• [Task requirements]: Produce a verbatim copy of the lines from the one holding "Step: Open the" through the last line of the listing, and nothing else.

-.-.-

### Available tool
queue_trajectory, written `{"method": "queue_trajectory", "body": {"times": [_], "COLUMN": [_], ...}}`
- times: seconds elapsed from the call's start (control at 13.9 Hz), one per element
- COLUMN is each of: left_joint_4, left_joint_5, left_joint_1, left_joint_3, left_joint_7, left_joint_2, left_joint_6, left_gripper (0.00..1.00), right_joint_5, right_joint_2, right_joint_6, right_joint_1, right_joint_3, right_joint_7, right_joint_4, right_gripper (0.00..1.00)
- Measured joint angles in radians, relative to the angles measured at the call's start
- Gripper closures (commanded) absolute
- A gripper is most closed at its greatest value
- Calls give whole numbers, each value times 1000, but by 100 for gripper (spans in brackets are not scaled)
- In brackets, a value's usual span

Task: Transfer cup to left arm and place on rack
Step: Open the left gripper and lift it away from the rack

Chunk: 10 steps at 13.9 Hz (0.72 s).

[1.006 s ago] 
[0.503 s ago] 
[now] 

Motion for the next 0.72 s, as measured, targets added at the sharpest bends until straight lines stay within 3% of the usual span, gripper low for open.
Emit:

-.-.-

• [Answer box]:
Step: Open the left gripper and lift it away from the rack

Chunk: 10 steps at 13.9 Hz (0.72 s).

[1.006 s ago] 
[0.503 s ago] 
[now] 

Motion for the next 0.72 s, as measured, targets added at the sharpest bends until straight lines stay within 3% of the usual span, gripper low for open.
Emit:

The response has been given in full.